● WHAT THE TASK ASKS:
The whole listing below should be duplicated exactly, with nothing left out.

● DATA BLOCK:
___

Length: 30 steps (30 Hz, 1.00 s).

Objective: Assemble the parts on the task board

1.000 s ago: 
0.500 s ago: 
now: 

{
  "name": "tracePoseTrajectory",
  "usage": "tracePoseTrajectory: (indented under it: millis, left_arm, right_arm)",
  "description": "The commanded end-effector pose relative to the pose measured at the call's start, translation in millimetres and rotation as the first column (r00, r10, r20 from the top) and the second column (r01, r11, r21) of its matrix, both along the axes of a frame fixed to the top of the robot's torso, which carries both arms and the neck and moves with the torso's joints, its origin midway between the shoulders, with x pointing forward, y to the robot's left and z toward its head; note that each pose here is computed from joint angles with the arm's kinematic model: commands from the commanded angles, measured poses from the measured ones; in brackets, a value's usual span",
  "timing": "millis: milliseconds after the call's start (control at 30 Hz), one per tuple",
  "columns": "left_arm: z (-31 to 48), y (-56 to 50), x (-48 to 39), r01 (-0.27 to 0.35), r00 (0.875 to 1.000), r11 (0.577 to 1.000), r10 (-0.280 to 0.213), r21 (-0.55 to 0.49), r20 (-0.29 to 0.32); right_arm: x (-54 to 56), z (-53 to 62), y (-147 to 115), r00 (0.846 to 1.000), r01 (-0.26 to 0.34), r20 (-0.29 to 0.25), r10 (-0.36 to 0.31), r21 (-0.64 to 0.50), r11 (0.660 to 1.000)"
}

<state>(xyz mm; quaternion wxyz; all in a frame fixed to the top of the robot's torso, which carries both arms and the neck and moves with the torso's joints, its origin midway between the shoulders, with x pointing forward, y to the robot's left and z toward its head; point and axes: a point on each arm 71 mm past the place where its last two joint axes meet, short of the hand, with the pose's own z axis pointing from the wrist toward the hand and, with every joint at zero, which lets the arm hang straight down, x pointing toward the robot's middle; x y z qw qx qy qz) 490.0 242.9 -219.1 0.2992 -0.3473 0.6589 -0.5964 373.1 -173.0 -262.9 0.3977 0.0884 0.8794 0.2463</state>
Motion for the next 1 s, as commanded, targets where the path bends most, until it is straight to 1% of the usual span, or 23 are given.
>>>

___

● ANSWER BELOW:
Length: 30 steps (30 Hz, 1.00 s).

Objective: Assemble the parts on the task board

1.000 s ago: 
0.500 s ago: 
now: 

{
  "name": "tracePoseTrajectory",
  "usage": "tracePoseTrajectory: (indented under it: millis, left_arm, right_arm)",
  "description": "The commanded end-effector pose relative to the pose measured at the call's start, translation in millimetres and rotation as the first column (r00, r10, r20 from the top) and the second column (r01, r11, r21) of its matrix, both along the axes of a frame fixed to the top of the robot's torso, which carries both arms and the neck and moves with the torso's joints, its origin midway between the shoulders, with x pointing forward, y to the robot's left and z toward its head; note that each pose here is computed from joint angles with the arm's kinematic model: commands from the commanded angles, measured poses from the measured ones; in brackets, a value's usual span",
  "timing": "millis: milliseconds after the call's start (control at 30 Hz), one per tuple",
  "columns": "left_arm: z (-31 to 48), y (-56 to 50), x (-48 to 39), r01 (-0.27 to 0.35), r00 (0.875 to 1.000), r11 (0.577 to 1.000), r10 (-0.280 to 0.213), r21 (-0.55 to 0.49), r20 (-0.29 to 0.32); right_arm: x (-54 to 56), z (-53 to 62), y (-147 to 115), r00 (0.846 to 1.000), r01 (-0.26 to 0.34), r20 (-0.29 to 0.25), r10 (-0.36 to 0.31), r21 (-0.64 to 0.50), r11 (0.660 to 1.000)"
}

<state>(xyz mm; quaternion wxyz; all in a frame fixed to the top of the robot's torso, which carries both arms and the neck and moves with the torso's joints, its origin midway between the shoulders, with x pointing forward, y to the robot's left and z toward its head; point and axes: a point on each arm 71 mm past the place where its last two joint axes meet, short of the hand, with the pose's own z axis pointing from the wrist toward the hand and, with every joint at zero, which lets the arm hang straight down, x pointing toward the robot's middle; x y z qw qx qy qz) 490.0 242.9 -219.1 0.2992 -0.3473 0.6589 -0.5964 373.1 -173.0 -262.9 0.3977 0.0884 0.8794 0.2463</state>
Motion for the next 1 s, as commanded, targets where the path bends most, until it is straight to 1% of the usual span, or 23 are given.
>>>

No further output is required here.